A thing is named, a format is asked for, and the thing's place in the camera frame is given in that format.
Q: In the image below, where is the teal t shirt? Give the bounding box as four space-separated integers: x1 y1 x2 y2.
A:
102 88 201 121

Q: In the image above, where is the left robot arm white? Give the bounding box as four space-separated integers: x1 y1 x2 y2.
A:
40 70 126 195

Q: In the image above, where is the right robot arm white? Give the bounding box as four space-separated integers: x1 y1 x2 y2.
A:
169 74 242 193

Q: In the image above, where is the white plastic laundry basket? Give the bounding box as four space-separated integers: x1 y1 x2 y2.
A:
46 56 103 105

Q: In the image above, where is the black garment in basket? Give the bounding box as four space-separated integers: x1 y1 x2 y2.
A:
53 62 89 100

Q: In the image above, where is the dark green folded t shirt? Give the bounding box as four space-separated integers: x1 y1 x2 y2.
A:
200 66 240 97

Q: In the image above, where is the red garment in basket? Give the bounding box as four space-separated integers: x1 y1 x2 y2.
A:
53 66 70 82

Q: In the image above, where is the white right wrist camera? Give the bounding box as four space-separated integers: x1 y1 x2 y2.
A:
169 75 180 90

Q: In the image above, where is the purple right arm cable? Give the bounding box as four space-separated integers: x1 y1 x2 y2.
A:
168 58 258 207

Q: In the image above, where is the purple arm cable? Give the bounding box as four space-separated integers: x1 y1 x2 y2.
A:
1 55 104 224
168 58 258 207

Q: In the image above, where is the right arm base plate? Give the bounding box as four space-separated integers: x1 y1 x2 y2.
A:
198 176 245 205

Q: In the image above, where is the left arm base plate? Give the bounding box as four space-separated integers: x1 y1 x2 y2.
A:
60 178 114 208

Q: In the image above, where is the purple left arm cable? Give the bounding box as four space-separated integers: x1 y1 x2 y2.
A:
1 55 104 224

[WHAT YOU ARE ASKED TO DO]: Copy every record exactly, leaving each line intact.

[WRITTEN ANSWER]:
A thing is named, a format is asked for, and the thing's place in the camera frame is given in that format.
Q: In the image below, where is the teal t shirt? Give the bounding box as four space-separated integers: x1 y1 x2 y2.
A:
102 88 201 121

Q: In the image above, where is the left robot arm white? Give the bounding box as four space-separated integers: x1 y1 x2 y2.
A:
40 70 126 195

Q: In the image above, where is the right robot arm white? Give the bounding box as four space-separated integers: x1 y1 x2 y2.
A:
169 74 242 193

Q: In the image above, where is the white plastic laundry basket? Give the bounding box as four space-separated integers: x1 y1 x2 y2.
A:
46 56 103 105

Q: In the image above, where is the black garment in basket? Give the bounding box as four space-separated integers: x1 y1 x2 y2.
A:
53 62 89 100

Q: In the image above, where is the dark green folded t shirt? Give the bounding box as four space-separated integers: x1 y1 x2 y2.
A:
200 66 240 97

Q: In the image above, where is the red garment in basket? Give the bounding box as four space-separated integers: x1 y1 x2 y2.
A:
53 66 70 82

Q: In the image above, where is the white right wrist camera? Give the bounding box as four space-separated integers: x1 y1 x2 y2.
A:
169 75 180 90

Q: In the image above, where is the purple right arm cable? Give the bounding box as four space-separated integers: x1 y1 x2 y2.
A:
168 58 258 207

Q: In the image above, where is the purple arm cable? Give the bounding box as four space-separated integers: x1 y1 x2 y2.
A:
1 55 104 224
168 58 258 207

Q: In the image above, where is the right arm base plate? Give the bounding box as four space-separated integers: x1 y1 x2 y2.
A:
198 176 245 205

Q: In the image above, where is the left arm base plate? Give the bounding box as four space-separated integers: x1 y1 x2 y2.
A:
60 178 114 208

Q: In the image above, where is the purple left arm cable? Give the bounding box as four space-separated integers: x1 y1 x2 y2.
A:
1 55 104 224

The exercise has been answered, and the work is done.